→ WORK INSTRUCTIONS:
From the line that contains "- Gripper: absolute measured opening" down to the last line of the data below, restate every line word for word, skipping any images.

→ PROVIDED DATA:

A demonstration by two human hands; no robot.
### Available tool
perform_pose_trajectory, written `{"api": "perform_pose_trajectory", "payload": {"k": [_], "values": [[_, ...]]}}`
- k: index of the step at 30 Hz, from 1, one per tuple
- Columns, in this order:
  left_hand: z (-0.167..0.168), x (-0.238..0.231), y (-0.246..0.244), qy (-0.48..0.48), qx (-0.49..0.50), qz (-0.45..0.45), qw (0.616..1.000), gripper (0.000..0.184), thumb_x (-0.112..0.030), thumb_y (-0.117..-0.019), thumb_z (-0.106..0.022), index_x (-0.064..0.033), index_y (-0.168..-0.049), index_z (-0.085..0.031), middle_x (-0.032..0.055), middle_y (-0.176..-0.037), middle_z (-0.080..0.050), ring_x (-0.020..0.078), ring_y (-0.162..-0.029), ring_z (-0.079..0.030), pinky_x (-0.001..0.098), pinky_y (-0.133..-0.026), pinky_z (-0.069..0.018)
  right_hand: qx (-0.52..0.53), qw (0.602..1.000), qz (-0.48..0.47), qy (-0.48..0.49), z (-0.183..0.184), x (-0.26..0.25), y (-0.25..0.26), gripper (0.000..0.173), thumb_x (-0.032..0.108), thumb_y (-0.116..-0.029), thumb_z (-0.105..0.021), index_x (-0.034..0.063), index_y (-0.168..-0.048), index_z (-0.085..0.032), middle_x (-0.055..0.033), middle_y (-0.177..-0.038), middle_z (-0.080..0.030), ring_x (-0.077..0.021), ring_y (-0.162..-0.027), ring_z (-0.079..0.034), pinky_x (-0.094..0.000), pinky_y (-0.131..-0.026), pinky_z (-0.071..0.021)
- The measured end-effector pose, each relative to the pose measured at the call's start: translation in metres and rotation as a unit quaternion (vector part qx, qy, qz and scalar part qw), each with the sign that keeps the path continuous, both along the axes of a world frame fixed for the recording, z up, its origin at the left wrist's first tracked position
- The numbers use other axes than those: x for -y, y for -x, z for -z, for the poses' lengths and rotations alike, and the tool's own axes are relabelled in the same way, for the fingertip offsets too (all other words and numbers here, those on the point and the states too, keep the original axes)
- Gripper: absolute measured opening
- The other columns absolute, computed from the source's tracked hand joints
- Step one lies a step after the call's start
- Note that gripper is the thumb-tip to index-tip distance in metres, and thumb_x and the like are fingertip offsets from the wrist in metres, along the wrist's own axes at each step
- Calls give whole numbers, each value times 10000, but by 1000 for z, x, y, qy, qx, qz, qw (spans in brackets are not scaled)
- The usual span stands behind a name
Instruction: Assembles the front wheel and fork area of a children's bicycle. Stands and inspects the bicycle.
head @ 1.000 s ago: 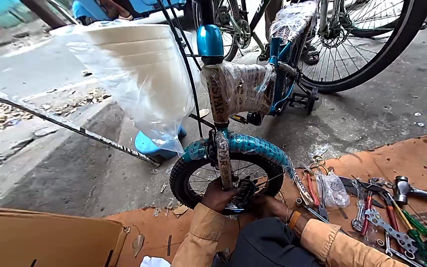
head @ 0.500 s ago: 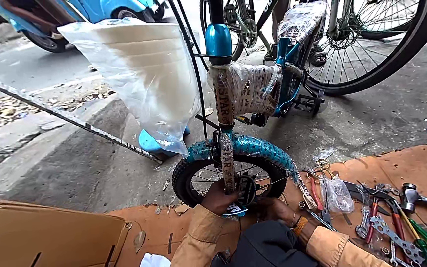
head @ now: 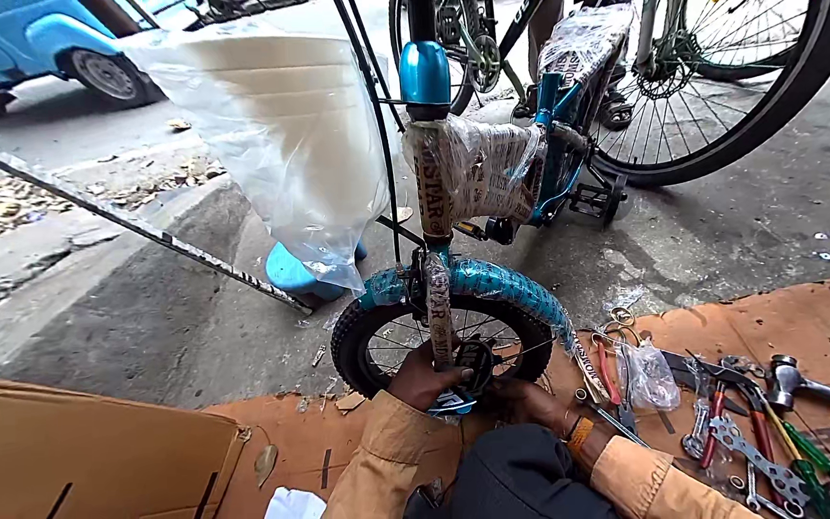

→ SOLUTION:
- Gripper: absolute measured opening
- The other columns absolute, computed from the source's tracked hand joints
- Step one lies a step after the call's start
- Note that gripper is the thumb-tip to index-tip distance in metres, and thumb_x and the like are fingertip offsets from the wrist in metres, along the wrist's own axes at each step
- Calls give whole numbers, each value times 10000, but by 1000 for z, x, y, qy, qx, qz, qw (spans in brackets are not scaled)
- The usual span stands behind a name
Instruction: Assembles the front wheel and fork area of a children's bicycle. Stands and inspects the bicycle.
head @ 1.000 s ago: 
head @ 0.500 s ago: 
head @ now: 

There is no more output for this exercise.